Der französische Regierungschef Michel Barnier kündigte am Donnerstag an, in seinen Planungen für den Haushalt 2025 auf die Erhöhung der Stromsteuer zu verzichten. Damit reagierte er auf die Drohungen der Rassemblement National  (RN), ihn mit einem Misstrauensvotum zu Fall zu bringen, falls die Belastung der arbeitenden Bevölkerung nicht verringert wird. Barnier führt eine Minderheitsregierung, die sich auf das von Präsident Emmanuel Macron gegründete Parteienbündnis Ensemble und die konservativen Republikaner stützt. Für Mehrheiten im Parlament ist Barnier auf die Stimmen anderer Parteien angewiesen.

Der RN reicht das Entgegenkommen Barniers nicht aus. «Der Rassemblement National hat soeben einen Sieg errungen, indem sie von Michel Barnier die Streichung der Stromsteuer in Höhe von drei Milliarden Euro erwirkt hat», schrieb RN-Chef Jordan Bardella auf X. «Aber wir können es nicht dabei belassen. Andere rote Linien bleiben bestehen.» Der RN pocht auf weitere Zugeständnisse bei Renten und Sozialversicherungen.
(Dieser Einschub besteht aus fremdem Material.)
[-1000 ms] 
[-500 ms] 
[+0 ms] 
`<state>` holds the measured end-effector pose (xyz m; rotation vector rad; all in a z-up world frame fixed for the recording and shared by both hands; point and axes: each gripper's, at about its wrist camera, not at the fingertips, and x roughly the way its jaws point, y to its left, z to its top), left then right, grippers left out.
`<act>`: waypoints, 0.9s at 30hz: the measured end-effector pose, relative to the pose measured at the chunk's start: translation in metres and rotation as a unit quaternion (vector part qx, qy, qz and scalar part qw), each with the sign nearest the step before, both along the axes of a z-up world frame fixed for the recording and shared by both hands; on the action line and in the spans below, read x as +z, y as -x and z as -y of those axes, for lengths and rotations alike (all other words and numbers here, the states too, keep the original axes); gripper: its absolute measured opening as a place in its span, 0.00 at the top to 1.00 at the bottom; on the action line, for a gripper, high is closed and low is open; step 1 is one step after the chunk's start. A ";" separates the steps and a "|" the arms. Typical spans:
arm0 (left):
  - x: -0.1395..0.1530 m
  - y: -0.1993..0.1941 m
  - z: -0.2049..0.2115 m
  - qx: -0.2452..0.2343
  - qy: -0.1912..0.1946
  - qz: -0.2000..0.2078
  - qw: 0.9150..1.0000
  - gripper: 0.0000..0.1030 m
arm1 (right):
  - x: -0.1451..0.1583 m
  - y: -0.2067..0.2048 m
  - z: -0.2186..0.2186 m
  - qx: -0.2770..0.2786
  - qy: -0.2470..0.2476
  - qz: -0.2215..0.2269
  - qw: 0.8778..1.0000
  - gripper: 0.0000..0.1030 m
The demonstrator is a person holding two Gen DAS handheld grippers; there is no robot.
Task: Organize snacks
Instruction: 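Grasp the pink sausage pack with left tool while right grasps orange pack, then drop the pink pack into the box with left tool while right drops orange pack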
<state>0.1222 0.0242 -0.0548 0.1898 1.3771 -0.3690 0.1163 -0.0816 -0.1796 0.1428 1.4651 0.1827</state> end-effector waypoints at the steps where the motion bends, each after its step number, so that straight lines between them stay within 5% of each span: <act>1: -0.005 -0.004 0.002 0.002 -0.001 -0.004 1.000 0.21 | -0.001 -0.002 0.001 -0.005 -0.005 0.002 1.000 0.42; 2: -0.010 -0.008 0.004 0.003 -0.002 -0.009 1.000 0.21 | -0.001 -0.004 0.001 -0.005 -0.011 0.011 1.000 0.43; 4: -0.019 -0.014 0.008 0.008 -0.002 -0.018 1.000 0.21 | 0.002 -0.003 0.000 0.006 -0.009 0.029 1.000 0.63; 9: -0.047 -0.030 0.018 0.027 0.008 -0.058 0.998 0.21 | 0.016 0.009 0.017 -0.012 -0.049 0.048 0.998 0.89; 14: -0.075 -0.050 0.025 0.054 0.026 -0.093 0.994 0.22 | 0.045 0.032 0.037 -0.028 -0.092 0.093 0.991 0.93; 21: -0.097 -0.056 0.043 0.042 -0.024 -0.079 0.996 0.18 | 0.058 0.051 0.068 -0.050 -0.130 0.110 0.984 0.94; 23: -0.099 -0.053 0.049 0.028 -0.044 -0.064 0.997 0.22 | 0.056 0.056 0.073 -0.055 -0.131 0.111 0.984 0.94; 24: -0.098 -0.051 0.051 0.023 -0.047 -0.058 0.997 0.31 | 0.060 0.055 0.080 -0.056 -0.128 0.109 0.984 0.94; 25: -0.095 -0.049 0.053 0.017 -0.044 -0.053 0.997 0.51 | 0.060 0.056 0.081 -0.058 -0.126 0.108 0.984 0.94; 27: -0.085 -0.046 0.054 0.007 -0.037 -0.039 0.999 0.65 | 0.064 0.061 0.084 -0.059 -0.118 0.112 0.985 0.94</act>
Barniers Regierung hatte gehofft, durch die Anhebung der Stromsteuer, die während der Energiekrise der vergangenen zwei Jahre fast komplett gestrichen wurde, rund drei Milliarden Euro einzunehmen. Barnier muss ein Loch in den öffentlichen Finanzen in Höhe von 60 Milliarden Euro stopfen. Gelingt ihm dies nicht, könnte die finanzielle Stabilität Frankreichs bedroht werden. An den Finanzmärkten hat die jüngste Entwicklung bereits für erhebliche Unruhe gesorgt. Am Mittwoch verzeichneten französische Staatsanleihen den höchsten Risikoaufschlag gegenüber deutschen Anleihen seit der Schuldenkrise in der Eurozone 2012.

Barniers Minderheitsregierung könnte bereits nächste Woche stürzen. Sollte der Haushalt für die soziale Sicherheit auf der Tagesordnung stehen, könnte ihn Barnier ohne Abstimmung unter Berufung auf verfassungsmässige Vollmachten - bekannt als 49.3 - ohne Parlamentsabstimmung durchzusetzen. Das würde allerdings einen Misstrauensantrag nach sich ziehen. Spätestens Mitte Dezember kommt es zum Schwur, denn dann läuft die Frist zum Beschluss des allgemeinen Haushalts ab.

Die Mehrheit der Franzosen (53 Prozent) sind nach einer am Donnerstag veröffentlichten Ifop-Fiducial-Umfrage für Sud Radio für den Sturz der Regierung Barnier. Eine Elabe-Umfrage für BFM TV vom Mittwoch ergab jedoch, dass über die Hälfte der Befragten der Meinung ist, dass ein Misstrauensvotum vermieden werden sollte.